Es gab keine Alternative dazu, und der Regierungsstil verschlechterte sich zusehends; sowohl die rechten als auch die linken Eliten fühlten sich straffrei; sie wussten zwar, dass sie die Macht verlieren konnten, doch nur vorübergehend: Vier Jahre später würden sie ohnehin die Esels- mit der Regierungsbank wieder tauschen. Nun aber mache der Wähler reinen Tisch. 2001 fegte er bereits das Wahlbündnis „Solidarnosc“ (AWS) weg. Dieses Signal begriffen die Postkommunisten unter Leszek Miller nicht; sie glaubten, nach dem Desaster der AWS könne sie nichts mehr erschüttern, sie seien politisch „unsterblich“. Immer dreistere Korruptionsaffären waren die Folge. Nun zeigen solche Populisten wie Lepper, Giertych und die Kaczynskis, dass das politische Establishment eben nicht unsterblich ist: dass Wahlen kein ödes Ritual sind, sondern dass sie ein politisches Erdbeben verursachen können, welches das gesamte bisherige Parteiensystem zum Einsturz bringen kann. Die Populisten seien ein Damoklesschwert und ein Lackmus-Test der Demokratie. Dank der Populisten werde man auch wissen, wann das politische System saniert sei und es diesmal die Populisten selbst ins Abseits hinausschleudern werde, schlussfolgert Zalewski.

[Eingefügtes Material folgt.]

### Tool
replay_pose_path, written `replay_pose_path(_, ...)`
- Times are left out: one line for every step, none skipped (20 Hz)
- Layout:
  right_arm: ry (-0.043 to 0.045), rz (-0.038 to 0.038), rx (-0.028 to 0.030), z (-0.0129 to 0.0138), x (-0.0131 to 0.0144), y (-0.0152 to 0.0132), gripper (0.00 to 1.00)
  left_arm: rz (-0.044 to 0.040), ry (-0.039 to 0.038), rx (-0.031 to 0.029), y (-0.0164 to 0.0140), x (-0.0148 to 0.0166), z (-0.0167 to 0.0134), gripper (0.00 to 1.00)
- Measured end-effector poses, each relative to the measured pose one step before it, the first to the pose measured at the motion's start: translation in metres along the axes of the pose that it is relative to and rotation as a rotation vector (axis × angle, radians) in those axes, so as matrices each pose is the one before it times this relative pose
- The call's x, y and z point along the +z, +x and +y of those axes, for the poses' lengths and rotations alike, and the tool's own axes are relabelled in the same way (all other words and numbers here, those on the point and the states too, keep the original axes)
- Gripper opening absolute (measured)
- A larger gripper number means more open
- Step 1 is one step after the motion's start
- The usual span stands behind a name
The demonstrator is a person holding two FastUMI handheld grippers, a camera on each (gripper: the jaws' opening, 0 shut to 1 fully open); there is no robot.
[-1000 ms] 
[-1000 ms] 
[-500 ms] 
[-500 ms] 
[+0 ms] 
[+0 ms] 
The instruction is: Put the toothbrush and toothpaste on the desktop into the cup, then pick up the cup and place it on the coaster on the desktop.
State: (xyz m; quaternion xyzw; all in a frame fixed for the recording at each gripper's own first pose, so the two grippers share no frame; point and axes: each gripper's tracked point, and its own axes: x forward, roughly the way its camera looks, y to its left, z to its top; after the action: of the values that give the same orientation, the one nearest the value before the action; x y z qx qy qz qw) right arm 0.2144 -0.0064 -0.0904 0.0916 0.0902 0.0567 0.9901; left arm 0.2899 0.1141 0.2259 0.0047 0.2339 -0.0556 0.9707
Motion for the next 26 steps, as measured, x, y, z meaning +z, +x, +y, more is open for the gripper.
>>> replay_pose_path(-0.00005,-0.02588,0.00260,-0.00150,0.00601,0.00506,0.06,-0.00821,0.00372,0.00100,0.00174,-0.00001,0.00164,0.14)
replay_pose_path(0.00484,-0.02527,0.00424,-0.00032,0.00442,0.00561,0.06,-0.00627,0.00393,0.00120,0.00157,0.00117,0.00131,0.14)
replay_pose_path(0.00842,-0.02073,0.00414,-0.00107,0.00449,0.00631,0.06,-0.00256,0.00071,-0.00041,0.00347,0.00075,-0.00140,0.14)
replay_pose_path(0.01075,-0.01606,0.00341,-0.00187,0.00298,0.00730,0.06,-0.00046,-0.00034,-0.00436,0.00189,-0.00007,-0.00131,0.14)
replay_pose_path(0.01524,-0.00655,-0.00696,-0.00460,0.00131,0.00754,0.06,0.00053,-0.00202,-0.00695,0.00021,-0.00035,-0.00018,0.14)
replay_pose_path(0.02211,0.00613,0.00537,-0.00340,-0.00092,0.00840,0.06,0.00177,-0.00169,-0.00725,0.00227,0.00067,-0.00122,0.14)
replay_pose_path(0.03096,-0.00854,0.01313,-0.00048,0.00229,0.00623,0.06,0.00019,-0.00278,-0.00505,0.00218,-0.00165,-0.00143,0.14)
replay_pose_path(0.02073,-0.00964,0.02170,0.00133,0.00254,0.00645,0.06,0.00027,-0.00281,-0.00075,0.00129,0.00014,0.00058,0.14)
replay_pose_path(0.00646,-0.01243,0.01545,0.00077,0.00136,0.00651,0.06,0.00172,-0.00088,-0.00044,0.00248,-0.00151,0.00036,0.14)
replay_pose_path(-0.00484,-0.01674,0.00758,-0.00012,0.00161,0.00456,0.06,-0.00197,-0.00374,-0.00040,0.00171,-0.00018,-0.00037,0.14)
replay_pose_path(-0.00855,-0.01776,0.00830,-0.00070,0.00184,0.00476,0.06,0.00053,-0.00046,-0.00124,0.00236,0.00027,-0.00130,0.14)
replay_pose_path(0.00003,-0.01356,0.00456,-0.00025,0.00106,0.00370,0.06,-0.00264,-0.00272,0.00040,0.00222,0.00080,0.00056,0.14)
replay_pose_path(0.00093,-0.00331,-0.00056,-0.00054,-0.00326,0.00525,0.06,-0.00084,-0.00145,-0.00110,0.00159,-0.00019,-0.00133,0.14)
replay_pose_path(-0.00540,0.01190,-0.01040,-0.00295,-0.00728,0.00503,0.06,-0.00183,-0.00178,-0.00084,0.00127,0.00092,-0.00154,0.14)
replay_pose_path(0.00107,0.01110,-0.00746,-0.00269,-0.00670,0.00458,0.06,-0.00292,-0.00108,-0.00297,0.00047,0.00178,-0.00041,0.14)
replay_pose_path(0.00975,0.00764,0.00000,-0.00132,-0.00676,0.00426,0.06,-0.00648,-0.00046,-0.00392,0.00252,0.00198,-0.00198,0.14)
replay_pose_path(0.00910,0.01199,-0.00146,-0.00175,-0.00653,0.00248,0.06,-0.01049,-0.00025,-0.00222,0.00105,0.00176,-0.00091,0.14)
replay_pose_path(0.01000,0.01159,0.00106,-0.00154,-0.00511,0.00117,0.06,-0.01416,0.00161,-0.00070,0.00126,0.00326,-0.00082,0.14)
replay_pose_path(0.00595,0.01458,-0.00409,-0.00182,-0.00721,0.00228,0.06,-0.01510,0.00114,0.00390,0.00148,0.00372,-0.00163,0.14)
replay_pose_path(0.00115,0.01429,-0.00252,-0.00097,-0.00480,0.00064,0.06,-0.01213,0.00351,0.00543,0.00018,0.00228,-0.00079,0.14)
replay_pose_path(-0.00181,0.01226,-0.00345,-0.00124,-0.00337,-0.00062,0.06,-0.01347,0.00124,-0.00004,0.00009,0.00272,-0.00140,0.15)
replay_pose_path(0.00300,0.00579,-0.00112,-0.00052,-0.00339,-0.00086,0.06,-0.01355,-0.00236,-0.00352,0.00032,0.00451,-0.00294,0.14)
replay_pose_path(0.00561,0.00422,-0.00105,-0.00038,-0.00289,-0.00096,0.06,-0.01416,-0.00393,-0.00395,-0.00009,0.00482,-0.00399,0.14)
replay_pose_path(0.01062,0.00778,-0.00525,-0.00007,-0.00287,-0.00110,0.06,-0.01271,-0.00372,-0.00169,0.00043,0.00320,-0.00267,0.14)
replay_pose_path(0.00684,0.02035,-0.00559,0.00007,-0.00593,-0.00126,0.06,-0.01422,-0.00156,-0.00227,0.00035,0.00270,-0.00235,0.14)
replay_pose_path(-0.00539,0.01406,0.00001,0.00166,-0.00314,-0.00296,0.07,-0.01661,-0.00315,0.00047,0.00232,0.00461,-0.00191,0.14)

Das mag im Idealfall so sein. Die gefährliche populistische Falle der Demokratie besteht jedoch darin, dass der Populismus die Demokratie aushöhlt. Auch für die Demokratie scheint Kopernikus’ Gesetz zu gelten, wonach das schlechte Geld das gute verdirbt. Der Soziologe Jerzy Szacki, der wohl beste polnische Kenner der Materie, nennt den Populismus eine Kirche ohne Theologie, eine Kirche, der er ein zähes Leben bescheinigt, auch wenn eine populistische Gruppierung einmal eine Eintagsfliege sein sollte wie die „Republikaner“ oder die „Stattpartei“ in Deutschland. Der Populismus sei auf allen Kontinenten präsent, und es wäre naiv, sein Verschwinden anzukündigen. „Selbst wenn es in der Welt einen unaufhörlichen Fortschritt gibt, ist er nie so harmonisch und gleichmäßig, wie es die alten Träumer in ihrem Optimismus vorhersahen. Der eine verliert, der andere gewinnt, sowohl in einem Land als auch global. Leider wächst die Zahl der Menschen, die nicht nur von jeglichem Wohlstand ausgeschlossen sind, sondern die auch dessen Preis zahlen. Und es ist unmöglich, dass sie sich endlos mit ihrer Armut und mit ihrem Ausgeschlossensein zufrieden geben werden.“ Im 19. und 20. Jahrhundert kamen auf diesem Wege linke und rechte totalitäre Ideologien und extremistische Parteien zum Vorschein. Im 21. Jahrhundert haben sie ihre Kraft verloren, dafür aber artikuliert ein amorpher Populismus die wachsenden Spannungen zwischen Armen und Reichen, zwischen den Zentren und den Peripherien, den Regierenden und den Regierten. Zumindest in Ostmitteleuropa bleibt er ein Faktor der Politik, unabhängig davon, ob der eine oder andere populistische Anführer kurz- oder mittelfristig in Vergessenheit gerät.
ADAM KRZEMINSKI, geb. 1945, ist seit 1973 Redakteur des polnischen Nachrichtenmagazins Polityka. Der stellvertretende Vorsitzende der Deutsch-Polnischen Gesellschaft gilt als einer der führenden Publizisten Polens.